This is the third post in the series about how to apply Agile methods to run services based on existing software.
The first post describing the problem at some length is here, but the TL;DR; is
I don't think there are great resources on how to apply agile methods to run and develop services based on existing (open source) software. We have struggled with it, and I try to write down practices that work for us, mostly taken from Scrum and SRE.
The second post discussed how the service lifecycle looks and when, what kind, and how much work we need to apply to the service.
I promised to discuss about how we work, but after thinking about the topic, I decided to split it into two posts. I'll start with a post what we work on first. It may sound like the answer is obvious, we know our work right? However, I think doing a deeper dive helps us organize our work.
This blog post concentrates on the work in production services (Horizon 1).
Normal disclaimer: these are my own opinions based on my own experiences.
The Phoenix Project: When Literary Sources are Fun!
Stig Telfer, who has been working with scientific OpenStack services for ages, and really knows the work, made a good comment on the first post in this series. He asked what my opinion was on the book "The Phoenix Project"?
I did read it a long time ago, and after the comment I decided to re-read it. For those of you who haven't read it, I warmly recommend the book. It's an IT thriller that takes you step by step - almost sneakily - through a lot of best practices in IT operations (although for the work/life balance not so much). I love the book, and also its textbook sibling, Lean Enterprise. Although they start to be old, they are still very relevant. I originally read about the service horizons - which were discussed in the last post - from the Lean Enterprise book.
How to Classify Work
The Phoenix Project also discusses categorizing work. It talked about four types of work, Business Projects, Internal Projects, Operational Changes, and Unplanned Work. While it's a start, I don't think this categorization does a great job of helping us organize and schedule work.
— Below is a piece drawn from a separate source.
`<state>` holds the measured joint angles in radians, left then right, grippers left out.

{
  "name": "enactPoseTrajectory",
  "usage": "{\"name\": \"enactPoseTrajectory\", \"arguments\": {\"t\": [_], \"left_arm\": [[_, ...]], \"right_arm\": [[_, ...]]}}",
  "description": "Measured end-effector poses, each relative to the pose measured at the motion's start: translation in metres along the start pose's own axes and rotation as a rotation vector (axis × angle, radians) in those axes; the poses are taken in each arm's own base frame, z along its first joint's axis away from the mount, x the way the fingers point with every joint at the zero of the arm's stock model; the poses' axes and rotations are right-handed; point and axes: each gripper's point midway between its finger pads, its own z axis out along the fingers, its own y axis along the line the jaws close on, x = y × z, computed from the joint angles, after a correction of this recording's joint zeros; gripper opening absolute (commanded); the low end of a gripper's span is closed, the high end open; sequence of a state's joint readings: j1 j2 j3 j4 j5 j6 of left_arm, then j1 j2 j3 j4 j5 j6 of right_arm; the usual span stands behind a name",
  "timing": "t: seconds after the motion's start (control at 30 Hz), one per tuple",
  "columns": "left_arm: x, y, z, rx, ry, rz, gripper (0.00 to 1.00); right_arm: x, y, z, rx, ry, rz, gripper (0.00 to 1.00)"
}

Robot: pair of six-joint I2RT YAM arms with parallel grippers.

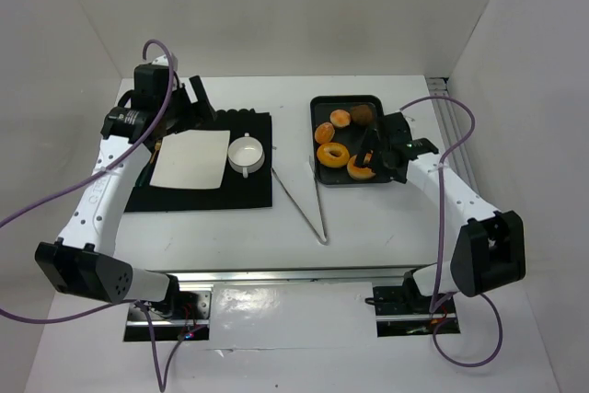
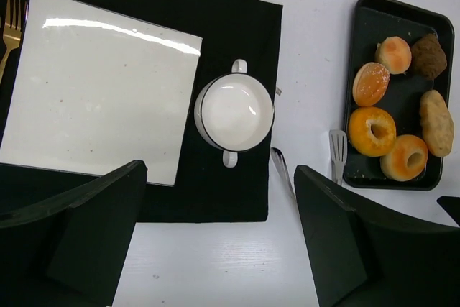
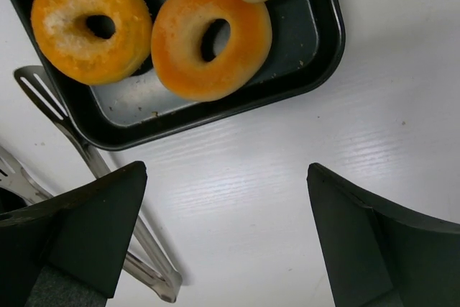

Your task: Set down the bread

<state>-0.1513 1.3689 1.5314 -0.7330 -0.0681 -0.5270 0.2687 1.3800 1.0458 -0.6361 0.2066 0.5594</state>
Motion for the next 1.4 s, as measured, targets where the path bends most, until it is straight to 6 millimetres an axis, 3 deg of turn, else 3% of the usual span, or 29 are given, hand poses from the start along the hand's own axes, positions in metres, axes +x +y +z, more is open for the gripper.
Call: {"name": "enactPoseTrajectory", "arguments": {"t": [0.23, 0.53, 0.67, 0.77, 0.97, 1.1, 1.4], "left_arm": [[-0.004, 0.002, -0.004, -0.012, -0.022, -0.004, 0.96], [-0.004, 0.004, -0.011, -0.01, -0.05, -0.027, 0.96], [-0.005, 0.003, -0.011, -0.009, -0.053, -0.03, 0.96], [-0.006, 0.003, -0.011, -0.007, -0.056, -0.032, 0.95], [-0.005, 0.0, -0.011, 0.004, -0.052, -0.033, 0.95], [-0.005, 0.0, -0.011, 0.004, -0.052, -0.033, 0.95], [-0.008, 0.006, -0.01, -0.008, -0.056, -0.042, 0.95]], "right_arm": [[0.025, -0.003, 0.004, -0.019, 0.051, -0.064, 1.0], [0.114, 0.061, -0.022, -0.287, 0.136, -0.391, 0.99], [0.152, 0.069, -0.028, -0.361, 0.205, -0.485, 1.0], [0.168, 0.076, -0.031, -0.4, 0.236, -0.545, 1.0], [0.201, 0.094, -0.018, -0.436, 0.296, -0.685, 1.0], [0.21, 0.095, 0.003, -0.381, 0.311, -0.74, 1.0], [0.185, 0.125, 0.032, -0.312, 0.184, -0.779, 0.97]]}}
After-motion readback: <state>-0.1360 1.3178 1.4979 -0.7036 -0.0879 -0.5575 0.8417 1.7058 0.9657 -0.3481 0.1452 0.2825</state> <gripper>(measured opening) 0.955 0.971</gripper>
In this post we'll discuss the work we do, but I scope it to the work admins generally do. So e.g. financial planning and marketing is out of scope, even though they are important for a service.
I must admit, I only have partial and scattered literature references for this work categorization. Half of this is based on experience, and the main point is focus on the abstraction level that makes sense on a service and team level. Although this on many levels analogous to different chapters of the Site Reliability Engineering (SRE) book.
Let's Start Rough
I will use this kind of chart throughout the blog. In general, the priority of the work goes from the bottom to the top, the value of the work goes the other way. We'll get to this later.
On the very high level, we have two types of work. Unplanned and Planned. While e.g. The Phoenix Project specifies unplanned work as disaster/incident management. I think that the scope and impact of unplanned work is much wider. So, I'll go with the definition
Unplanned work is work that interrupts an admin, and may have to be scheduled as a higher priority than current tasks.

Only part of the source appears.